Eshwar Khandre, the recently appointed Minister of Forest, Ecology, and Environment, conducted a visit to Bellandur Lake to evaluate the progress of its restoration. During the visit, Minister Khandre announced that the restoration work is expected to be completed by December 2024. Notably, approximately 50 percent of the desilting work has already been accomplished.
The restoration project, initiated by the Bangalore Development Authority (BDA) in December 2020, aims to revive Bellandur Lake, one of the largest lakes in the city. Minister Khandre, accompanied by officials from the Karnataka State Pollution Control Board (KSPCB), assessed the ongoing efforts to address the pollution and environmental challenges faced by the lake.
An essential aspect of the restoration work involves the construction and upgrading of 14 Sewage Treatment Plants (STPs) to prevent sewage water from flowing into the lake. Around 550 Minimum Liquid Discharge (MLD) sewage water enters the lake, making it a critical issue that needs to be addressed. The Minister emphasized that the upgrade of five existing STPs and the establishment of nine new ones are vital to resolving this problem. Officials have assured that the STP work will be completed by December 2024.
However, the restoration process faces a significant challenge due to the lack of available dumping sites for the accumulated silt. Local residents residing near quarries have strongly opposed the use of these sites. Minister Khandre has instructed officials to make arrangements for the disposal of the remaining silt promptly.
Bellandur Lake gained national and international attention due to its high pollution levels, exemplified by incidents of fire in 2015 and 2017. Once a vital water source for drinking, irrigation, and fishing, the lake has become a dumping ground for untreated sewage and industrial effluents. This has led to the formation of froth on the lake’s surface, causing a pungent smell and posing health risks.
The deteriorating condition of Bellandur Lake has long concerned the citizens of Bengaluru and those connected to the lake. Previous directives from the National Green Tribunal (NGT) mandated the closure and ban on dumping solid waste near the lake, with associated fines. Minister Khandre highlighted the lapse in collecting fines from over 400 industries located in the lake’s catchment area. Strict action will be taken against those responsible for failing to recover the fines.

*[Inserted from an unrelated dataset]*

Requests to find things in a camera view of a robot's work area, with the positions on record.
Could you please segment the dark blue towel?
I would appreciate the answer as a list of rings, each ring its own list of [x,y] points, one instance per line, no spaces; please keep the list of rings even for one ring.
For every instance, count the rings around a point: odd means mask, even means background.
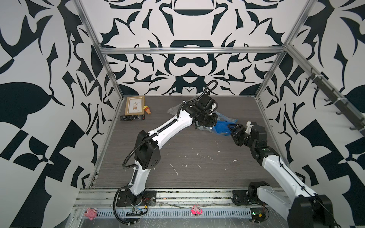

The restoration work, initiated by the BDA in December 2020, involves excavating nearly 916 acres of land and removing over 32 lakh cubic meters of silt. The project’s estimated cost is Rs 100.3 crore. Once known as the “city of a thousand lakes,” Bengaluru now struggles to maintain the few remaining active waterbodies. The declining water quality, waste management concerns, and ecological imbalance highlight the urgent need for restoration efforts in the city’s lakes.